Task item = Go to the line with "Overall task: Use" in the material below and copy from there through the line with "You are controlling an", exactly. Pictures are not copied.

Material for this task =
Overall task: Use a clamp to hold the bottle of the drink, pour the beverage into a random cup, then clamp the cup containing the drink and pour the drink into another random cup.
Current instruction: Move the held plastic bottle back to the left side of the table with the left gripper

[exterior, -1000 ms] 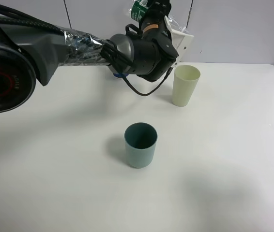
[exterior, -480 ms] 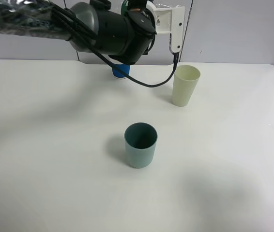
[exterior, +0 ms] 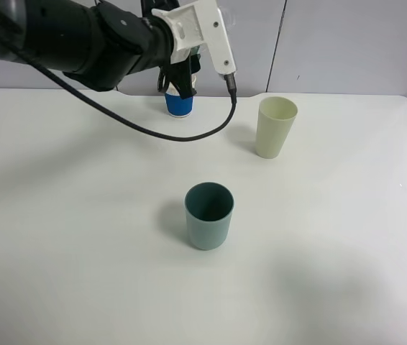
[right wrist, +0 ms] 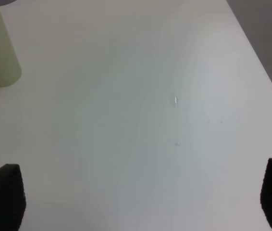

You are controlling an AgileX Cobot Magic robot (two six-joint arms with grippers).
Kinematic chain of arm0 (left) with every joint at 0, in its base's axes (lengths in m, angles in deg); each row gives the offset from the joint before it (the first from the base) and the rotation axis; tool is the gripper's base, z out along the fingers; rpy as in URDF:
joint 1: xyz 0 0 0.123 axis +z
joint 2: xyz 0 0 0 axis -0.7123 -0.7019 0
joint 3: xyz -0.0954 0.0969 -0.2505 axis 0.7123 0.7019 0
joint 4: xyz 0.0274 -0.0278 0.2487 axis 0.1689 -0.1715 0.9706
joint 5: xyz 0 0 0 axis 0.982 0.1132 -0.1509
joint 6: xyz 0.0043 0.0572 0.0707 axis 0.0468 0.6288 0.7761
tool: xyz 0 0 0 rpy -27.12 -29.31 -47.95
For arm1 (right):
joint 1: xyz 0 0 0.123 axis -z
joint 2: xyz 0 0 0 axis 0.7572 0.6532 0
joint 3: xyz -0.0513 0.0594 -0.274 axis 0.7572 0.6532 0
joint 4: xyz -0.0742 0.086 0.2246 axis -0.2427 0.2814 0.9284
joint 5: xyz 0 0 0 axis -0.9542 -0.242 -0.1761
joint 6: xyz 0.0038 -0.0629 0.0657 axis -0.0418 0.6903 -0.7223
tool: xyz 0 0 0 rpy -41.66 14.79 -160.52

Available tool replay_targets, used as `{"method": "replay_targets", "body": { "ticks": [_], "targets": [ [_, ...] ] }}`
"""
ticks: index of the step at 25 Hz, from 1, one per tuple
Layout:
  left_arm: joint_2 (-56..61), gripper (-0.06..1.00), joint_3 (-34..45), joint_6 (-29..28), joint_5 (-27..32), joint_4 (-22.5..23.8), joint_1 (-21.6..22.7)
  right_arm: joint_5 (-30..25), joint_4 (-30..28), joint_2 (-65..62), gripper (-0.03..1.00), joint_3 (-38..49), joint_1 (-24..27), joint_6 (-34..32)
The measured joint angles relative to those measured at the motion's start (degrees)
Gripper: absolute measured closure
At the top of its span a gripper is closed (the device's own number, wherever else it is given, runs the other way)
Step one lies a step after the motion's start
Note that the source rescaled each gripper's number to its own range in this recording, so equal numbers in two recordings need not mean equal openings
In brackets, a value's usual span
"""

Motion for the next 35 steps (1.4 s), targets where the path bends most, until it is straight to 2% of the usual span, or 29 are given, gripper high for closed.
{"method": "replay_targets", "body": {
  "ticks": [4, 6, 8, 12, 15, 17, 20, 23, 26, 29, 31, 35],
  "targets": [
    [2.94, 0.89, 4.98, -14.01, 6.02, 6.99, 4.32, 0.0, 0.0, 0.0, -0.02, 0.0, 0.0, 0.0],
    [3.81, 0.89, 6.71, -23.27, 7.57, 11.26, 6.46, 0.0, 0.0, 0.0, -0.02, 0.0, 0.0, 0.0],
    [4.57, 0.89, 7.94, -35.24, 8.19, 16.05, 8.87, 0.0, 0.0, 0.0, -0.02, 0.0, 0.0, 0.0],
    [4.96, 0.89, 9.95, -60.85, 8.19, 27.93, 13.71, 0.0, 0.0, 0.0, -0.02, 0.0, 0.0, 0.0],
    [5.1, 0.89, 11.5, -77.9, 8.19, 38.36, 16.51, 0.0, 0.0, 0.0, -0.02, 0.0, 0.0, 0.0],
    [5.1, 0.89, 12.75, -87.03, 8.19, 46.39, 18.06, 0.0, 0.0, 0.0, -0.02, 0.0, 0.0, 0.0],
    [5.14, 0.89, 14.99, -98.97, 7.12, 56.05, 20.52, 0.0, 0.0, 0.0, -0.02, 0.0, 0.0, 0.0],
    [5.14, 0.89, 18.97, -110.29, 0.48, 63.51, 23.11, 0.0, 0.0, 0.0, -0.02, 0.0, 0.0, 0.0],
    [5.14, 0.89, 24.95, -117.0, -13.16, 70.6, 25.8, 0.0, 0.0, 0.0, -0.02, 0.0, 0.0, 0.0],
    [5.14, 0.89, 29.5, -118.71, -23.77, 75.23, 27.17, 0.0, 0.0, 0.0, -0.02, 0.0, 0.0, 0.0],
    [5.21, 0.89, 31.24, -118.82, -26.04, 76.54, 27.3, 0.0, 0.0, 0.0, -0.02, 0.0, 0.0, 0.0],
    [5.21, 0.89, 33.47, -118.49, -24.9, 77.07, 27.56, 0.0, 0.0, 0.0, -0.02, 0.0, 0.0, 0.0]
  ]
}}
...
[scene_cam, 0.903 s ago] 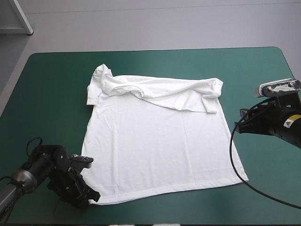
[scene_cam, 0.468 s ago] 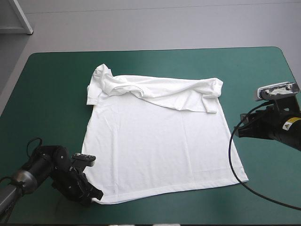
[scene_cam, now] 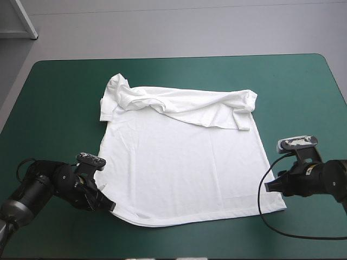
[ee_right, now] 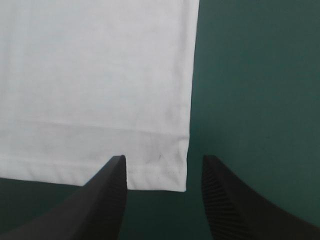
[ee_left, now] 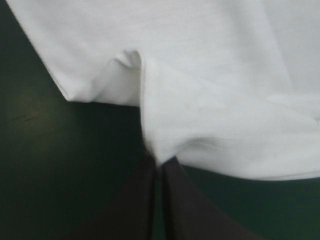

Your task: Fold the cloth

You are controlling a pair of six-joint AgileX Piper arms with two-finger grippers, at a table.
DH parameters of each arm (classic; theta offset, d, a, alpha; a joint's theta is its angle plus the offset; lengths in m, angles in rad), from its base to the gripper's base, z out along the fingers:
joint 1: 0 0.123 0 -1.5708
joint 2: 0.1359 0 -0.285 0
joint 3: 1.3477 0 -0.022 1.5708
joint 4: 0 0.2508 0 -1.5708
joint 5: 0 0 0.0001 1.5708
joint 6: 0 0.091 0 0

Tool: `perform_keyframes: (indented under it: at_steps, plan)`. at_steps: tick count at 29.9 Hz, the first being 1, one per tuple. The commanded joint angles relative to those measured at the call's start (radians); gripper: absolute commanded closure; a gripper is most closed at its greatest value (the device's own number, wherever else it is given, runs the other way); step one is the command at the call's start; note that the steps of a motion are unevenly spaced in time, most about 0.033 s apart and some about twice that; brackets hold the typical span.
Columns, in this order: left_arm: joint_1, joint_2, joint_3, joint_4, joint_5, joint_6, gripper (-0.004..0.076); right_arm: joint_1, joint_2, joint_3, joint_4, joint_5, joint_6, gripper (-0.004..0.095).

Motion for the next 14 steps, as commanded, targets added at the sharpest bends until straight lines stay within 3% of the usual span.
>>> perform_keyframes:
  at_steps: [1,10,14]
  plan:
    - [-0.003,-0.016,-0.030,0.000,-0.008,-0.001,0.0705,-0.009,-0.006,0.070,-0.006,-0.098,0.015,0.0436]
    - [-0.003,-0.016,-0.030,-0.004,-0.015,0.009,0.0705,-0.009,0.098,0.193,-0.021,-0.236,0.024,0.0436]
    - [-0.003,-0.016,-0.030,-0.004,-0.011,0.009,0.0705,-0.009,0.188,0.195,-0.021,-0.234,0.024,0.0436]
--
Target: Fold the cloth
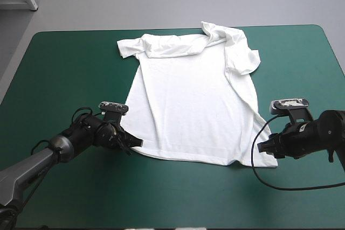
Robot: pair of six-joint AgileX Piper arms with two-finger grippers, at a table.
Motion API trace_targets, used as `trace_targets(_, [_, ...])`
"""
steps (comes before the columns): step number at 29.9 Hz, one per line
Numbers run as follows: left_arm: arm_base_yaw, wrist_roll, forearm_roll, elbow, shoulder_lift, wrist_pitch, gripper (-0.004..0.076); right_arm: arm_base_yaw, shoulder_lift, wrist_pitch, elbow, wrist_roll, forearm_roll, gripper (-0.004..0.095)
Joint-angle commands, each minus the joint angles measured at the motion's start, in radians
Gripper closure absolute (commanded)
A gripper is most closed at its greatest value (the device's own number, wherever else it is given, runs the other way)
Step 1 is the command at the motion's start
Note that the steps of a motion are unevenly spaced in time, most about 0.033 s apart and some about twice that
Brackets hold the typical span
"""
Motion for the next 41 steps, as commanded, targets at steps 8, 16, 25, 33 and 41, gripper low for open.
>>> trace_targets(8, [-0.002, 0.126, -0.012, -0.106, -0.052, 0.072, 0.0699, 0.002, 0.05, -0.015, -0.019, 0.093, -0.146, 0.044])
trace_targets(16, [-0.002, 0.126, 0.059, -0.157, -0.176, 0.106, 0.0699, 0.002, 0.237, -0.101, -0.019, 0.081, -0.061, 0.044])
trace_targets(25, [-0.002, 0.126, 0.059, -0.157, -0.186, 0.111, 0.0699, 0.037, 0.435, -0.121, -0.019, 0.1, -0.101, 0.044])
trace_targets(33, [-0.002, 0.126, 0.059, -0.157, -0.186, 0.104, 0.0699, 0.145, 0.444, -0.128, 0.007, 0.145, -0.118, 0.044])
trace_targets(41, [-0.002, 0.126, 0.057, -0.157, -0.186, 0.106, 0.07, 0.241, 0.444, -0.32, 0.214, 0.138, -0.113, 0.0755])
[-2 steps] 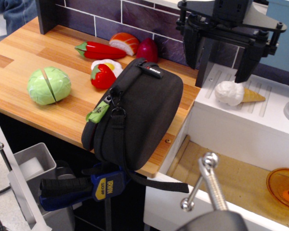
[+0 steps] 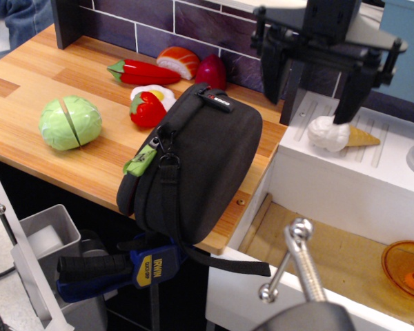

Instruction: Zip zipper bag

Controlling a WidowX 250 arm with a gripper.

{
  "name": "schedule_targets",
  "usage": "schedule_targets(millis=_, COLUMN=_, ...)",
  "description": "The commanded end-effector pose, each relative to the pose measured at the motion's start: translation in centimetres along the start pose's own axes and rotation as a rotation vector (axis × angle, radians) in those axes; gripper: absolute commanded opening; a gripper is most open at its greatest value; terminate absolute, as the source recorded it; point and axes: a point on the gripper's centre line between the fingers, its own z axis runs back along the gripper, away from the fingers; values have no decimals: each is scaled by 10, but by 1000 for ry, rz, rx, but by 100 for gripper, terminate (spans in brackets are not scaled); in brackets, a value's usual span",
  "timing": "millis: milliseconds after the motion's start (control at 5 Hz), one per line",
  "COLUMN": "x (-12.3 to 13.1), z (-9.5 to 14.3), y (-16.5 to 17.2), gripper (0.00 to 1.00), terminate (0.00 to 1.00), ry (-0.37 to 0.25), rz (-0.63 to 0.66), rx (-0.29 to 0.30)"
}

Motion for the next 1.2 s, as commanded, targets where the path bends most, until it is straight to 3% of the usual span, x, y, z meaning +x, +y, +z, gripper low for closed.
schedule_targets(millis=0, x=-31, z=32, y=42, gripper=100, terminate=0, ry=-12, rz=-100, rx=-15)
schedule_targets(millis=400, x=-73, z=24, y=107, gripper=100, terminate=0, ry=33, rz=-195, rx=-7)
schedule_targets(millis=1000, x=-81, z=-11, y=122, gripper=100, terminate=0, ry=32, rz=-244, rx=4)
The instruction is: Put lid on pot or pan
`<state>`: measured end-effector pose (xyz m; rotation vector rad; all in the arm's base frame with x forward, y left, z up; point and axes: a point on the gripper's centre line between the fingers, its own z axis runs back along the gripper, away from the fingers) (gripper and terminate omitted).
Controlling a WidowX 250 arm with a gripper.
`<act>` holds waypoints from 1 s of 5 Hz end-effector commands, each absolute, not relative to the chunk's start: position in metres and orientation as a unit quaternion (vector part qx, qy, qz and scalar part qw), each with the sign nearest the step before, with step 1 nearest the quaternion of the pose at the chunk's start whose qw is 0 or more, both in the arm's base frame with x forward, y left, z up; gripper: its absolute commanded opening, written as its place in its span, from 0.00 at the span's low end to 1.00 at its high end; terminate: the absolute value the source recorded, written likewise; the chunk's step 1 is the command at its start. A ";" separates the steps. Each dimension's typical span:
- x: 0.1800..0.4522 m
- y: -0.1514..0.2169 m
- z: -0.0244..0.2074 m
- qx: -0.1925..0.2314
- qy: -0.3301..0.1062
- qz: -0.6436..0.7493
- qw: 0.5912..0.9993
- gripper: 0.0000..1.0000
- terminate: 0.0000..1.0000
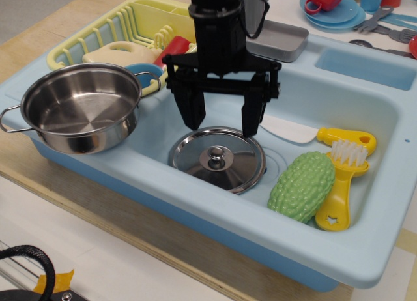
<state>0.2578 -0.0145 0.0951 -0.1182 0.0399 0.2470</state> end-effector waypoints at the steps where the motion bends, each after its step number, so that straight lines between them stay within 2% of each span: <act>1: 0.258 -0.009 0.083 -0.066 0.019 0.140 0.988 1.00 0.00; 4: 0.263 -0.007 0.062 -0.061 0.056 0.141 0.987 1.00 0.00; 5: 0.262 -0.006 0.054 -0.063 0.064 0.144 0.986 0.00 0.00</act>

Answer to this exercise =
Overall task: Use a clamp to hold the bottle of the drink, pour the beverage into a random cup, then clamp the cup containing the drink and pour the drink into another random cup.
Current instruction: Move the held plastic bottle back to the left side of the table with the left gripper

[exterior, -1000 ms] 
[exterior, -480 ms] 
[exterior, +0 ms] 
[right wrist, +0 ms] 

You are controlling an AgileX Cobot Magic robot (two six-joint arms with grippers).

No more work is left in this exercise.